Para fazer as simulações, que demandaram 7,5 milhões de horas de computação, rodando os dados ao longo de seis meses seguidos, foi usado um supercomputador nos Estados Unidos com 3,2 mil núcleos de processamento em paralelo.
“Foi uma das maiores simulações computacionais já feitas pela Boeing. Uma única simulação gerou 50 terabytes de dados”, afirma Wolf.
Aplicações em outras áreas
As descobertas feitas em estudos de aeroacústica têm sido aplicadas em outras áreas, como na indústria automotiva, de ventilação industrial e em projetos de turbinas eólicas.
A exemplo das asas de aviões, as pás de turbinas eólicas e os ventiladores industriais também são diretamente afetados pela turbulência, tanto na parte frontal quanto na posterior. Neste caso, os bordos de ataque e de fuga geram ruído, conforme observaram os pesquisadores em projetos desenvolvidos em parceria com a General Electric (GE), no caso de turbinas eólicas, e a empresa FanTR, fabricante de ventiladores industriais.
Já em automóveis, a turbulência causa tanto o aumento no consumo de combustível, em razão do aumento de arrasto, como na geração de ruído, que incomoda o motorista e os passageiros.
Esse último problema tende a ficar ainda mais evidente nos próximos anos com o desenvolvimento dos veículos elétricos, autônomos e voadores e, por isso, passou a ganhar maior atenção da indústria automotiva e, no caso dos carros voadores, também da indústria aeronáutica, aponta Wolf.

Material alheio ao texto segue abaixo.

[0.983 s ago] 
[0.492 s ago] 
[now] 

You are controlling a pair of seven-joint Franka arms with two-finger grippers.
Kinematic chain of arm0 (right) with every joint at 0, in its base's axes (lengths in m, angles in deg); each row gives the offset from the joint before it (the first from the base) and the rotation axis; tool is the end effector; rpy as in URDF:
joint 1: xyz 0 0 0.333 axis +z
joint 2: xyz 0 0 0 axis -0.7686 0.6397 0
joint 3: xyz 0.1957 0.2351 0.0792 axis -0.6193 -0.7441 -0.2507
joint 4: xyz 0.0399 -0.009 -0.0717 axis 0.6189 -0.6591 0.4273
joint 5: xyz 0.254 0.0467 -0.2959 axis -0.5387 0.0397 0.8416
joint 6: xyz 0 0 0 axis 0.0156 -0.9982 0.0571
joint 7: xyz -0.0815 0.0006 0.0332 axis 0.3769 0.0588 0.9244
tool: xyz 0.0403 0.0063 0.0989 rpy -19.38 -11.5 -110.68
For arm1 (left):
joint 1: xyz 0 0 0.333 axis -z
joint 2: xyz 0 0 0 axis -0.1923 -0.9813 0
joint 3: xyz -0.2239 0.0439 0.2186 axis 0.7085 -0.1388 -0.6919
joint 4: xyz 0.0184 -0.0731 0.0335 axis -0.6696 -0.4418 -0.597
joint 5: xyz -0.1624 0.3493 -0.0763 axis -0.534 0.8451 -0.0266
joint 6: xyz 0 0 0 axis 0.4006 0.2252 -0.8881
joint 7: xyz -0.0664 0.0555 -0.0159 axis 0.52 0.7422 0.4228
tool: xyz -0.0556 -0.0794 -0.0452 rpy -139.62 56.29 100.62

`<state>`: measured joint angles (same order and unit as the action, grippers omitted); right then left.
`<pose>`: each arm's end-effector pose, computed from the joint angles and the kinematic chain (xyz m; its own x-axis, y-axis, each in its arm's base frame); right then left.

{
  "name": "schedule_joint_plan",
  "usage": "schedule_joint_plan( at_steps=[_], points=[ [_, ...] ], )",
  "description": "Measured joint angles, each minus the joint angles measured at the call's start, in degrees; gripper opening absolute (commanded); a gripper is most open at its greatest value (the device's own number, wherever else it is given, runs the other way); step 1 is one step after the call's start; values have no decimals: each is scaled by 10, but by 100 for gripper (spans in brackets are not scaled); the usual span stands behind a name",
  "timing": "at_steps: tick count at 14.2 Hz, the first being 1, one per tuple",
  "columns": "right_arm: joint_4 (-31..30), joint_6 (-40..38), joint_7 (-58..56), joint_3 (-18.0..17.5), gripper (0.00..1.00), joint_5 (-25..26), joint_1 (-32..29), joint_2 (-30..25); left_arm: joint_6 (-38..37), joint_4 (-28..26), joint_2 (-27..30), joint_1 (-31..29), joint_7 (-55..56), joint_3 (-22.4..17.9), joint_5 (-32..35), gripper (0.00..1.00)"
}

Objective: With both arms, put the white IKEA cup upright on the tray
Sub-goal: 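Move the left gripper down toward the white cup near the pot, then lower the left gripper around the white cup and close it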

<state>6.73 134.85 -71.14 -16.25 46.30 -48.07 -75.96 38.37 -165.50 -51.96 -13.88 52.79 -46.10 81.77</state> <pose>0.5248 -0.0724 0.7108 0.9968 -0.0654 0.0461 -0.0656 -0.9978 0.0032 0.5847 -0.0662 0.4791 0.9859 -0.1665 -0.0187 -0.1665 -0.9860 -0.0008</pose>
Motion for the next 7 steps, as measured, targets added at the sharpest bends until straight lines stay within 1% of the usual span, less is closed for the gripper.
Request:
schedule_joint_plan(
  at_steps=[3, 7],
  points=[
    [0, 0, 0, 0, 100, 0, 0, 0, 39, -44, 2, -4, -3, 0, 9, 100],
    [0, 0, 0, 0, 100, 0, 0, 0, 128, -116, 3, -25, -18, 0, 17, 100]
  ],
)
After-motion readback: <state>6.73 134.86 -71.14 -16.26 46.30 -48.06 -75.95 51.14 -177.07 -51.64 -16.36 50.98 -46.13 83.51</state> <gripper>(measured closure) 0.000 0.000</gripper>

Com o avanço dos veículos elétricos, que geram menos ruído, a indústria automotiva terá que fazer esforços para diminuir o ruído de outras fontes do automóvel. Já no caso dos carros autônomos, com a menor necessidade de prestar atenção na direção, os passageiros poderão a interagir mais no interior do veículo e se dedicar a outras atividades. “Eles passarão a ser mais sensíveis a ruídos externos gerados pela turbulência”, estima o pesquisador.
Por sua vez, os veículos voadores, com decolagem vertical, devem apresentar altos níveis de ruído. “Se os drones pequenos já apresentam alto nível de ruído hoje, imagine diversos carros voadores transportando pessoas em uma cidade como São Paulo”, exemplifica Wolf.